ところで虎次郎くんはどこにいるんだろう?なぜ私はここにいるのだろう?
しかしそれは美咲にとって別に知る必要のないことでした。この部屋の中では知る必要のないことは知る必要がなく、知る必要のあることだけが知ることができます。
美咲にはそれで十分でした。この部屋に王子様がやって来て、王子様と結ばれる。美咲にとってそれは彼女がここにいる理由のすべてです。美咲はそのことも知っています。

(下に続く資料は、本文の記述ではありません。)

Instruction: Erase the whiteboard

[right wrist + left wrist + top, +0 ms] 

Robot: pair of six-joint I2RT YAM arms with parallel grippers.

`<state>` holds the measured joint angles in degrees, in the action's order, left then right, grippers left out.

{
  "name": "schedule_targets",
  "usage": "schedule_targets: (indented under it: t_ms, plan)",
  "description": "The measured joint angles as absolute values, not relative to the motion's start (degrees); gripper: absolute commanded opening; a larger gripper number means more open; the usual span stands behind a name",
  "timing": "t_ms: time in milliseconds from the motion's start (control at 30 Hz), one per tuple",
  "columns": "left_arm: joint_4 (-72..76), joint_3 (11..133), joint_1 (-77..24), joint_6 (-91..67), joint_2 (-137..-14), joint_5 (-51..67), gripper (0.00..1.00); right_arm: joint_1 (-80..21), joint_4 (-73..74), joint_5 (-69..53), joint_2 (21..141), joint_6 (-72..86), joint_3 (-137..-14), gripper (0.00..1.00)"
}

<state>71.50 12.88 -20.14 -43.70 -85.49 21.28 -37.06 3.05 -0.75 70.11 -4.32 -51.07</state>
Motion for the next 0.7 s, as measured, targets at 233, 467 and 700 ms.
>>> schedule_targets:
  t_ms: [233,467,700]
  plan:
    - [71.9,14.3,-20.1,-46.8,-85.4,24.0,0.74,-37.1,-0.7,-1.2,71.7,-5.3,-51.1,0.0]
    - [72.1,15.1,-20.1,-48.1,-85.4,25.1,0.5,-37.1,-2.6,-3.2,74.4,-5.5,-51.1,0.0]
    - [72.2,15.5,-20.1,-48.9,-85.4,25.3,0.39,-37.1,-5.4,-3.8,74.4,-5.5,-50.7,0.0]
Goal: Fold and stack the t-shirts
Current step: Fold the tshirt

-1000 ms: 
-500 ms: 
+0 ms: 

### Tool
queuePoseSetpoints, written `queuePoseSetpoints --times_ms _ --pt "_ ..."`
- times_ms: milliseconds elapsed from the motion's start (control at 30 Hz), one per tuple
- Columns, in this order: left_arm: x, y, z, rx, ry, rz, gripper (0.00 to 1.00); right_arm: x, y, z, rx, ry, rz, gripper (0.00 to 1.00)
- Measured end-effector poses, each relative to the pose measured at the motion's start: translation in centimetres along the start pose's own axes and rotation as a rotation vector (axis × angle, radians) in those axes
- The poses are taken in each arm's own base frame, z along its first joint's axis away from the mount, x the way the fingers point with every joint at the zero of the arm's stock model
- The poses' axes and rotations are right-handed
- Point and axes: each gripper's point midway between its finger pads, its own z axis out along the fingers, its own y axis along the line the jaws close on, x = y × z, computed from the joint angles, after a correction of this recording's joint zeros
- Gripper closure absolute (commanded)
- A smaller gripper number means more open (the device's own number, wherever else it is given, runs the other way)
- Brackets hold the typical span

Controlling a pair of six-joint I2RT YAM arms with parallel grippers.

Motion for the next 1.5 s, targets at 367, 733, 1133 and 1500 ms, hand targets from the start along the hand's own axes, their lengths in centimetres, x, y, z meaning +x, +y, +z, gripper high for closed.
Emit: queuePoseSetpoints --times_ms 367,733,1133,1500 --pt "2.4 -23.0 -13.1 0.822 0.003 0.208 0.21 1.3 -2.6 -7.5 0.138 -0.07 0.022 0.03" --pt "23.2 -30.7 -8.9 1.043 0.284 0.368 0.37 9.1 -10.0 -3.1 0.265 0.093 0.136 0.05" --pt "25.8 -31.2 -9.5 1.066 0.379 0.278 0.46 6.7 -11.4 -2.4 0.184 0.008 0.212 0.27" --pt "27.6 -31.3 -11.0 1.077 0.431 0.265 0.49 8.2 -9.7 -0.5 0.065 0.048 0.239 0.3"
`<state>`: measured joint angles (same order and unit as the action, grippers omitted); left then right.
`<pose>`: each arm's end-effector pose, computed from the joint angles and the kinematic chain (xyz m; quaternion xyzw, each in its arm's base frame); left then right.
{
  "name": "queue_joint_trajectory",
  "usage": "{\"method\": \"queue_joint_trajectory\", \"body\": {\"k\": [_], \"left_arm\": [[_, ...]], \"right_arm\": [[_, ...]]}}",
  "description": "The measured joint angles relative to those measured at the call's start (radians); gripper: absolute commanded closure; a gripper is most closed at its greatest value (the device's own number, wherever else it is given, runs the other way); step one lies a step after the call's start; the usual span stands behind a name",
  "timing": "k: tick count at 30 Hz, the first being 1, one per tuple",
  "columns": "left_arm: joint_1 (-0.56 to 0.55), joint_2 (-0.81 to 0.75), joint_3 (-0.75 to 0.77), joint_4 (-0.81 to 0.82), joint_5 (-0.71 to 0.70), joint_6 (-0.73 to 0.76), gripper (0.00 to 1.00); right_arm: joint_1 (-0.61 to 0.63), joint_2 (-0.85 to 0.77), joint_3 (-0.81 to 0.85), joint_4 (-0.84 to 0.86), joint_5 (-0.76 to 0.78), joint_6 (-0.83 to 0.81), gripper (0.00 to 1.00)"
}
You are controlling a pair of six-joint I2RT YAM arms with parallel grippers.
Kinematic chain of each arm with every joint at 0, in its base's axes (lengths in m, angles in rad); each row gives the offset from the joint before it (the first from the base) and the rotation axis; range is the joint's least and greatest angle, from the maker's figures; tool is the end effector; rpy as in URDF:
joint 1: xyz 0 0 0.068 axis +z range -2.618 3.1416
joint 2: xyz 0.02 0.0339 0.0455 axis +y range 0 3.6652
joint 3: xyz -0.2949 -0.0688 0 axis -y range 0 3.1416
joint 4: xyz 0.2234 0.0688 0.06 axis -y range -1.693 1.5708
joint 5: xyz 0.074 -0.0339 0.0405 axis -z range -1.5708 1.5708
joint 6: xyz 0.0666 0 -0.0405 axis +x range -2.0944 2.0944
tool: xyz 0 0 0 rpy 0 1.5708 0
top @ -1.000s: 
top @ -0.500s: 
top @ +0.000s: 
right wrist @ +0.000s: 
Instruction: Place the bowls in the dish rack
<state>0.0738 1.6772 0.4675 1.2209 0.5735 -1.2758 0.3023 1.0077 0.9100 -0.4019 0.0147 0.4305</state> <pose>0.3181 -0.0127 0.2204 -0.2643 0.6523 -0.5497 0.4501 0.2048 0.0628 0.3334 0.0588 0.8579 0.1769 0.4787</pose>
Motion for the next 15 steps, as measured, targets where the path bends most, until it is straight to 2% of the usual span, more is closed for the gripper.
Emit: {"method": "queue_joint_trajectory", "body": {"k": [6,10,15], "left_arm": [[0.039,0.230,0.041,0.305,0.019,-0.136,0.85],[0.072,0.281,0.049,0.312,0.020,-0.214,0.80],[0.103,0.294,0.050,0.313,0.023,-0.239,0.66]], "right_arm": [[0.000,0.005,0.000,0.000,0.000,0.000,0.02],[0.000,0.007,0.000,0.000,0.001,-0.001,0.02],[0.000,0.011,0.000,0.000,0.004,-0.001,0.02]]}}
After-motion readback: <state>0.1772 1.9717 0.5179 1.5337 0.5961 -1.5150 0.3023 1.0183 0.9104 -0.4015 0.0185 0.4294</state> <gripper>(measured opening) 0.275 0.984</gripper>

「美咲さん、美咲さん。ドアを開けてください。私です。」
おっと、王子様を待たせてしまったようです。彼を部屋の中に迎え入れなくてはなりません。
美咲の意識はまだ暗い闇の中。ベッドから動くことはできません。でも、美咲はドアを開ける方法を知っています。それは彼女にとって知る必要のあることだからです。
「美咲さん、美咲さん。早くしてください。!?なんだお前は!?」
王子様に急かされた美咲は急いでドアを開けます。ゆるりんえんじぇるん。こう唱えればいいのです。眠っている美咲には声を上げることはできませんが、美咲はここでこの呪文を唱える方法を知っています。
しかし王子様はいつまで立っても入ってきません。一体なにが起きているの?美咲にはそれが分かりません。
「他人の夢の中で何やってるんだよ!このレイプ魔が!」
ボカ。美咲の知らないところで、王子様の頬骨が凹むむ音がします。一発、二発、三発。たちまち王子様の身体はアザだらけ。
「君!暴力はいけないんだぞ!暴力は!!」
「じゃあ性暴力も駄目だよな!おいコラ歯食いしばれェ!」
「合意だ!僕と美咲は合意なんだ!」
美咲は王子様が来るのをいまかいまかと待ち構えています。美咲には王子様の身に今降りかかっている災難を知ることができません。なぜなら、それは彼女にとって知る必要のないことだからです。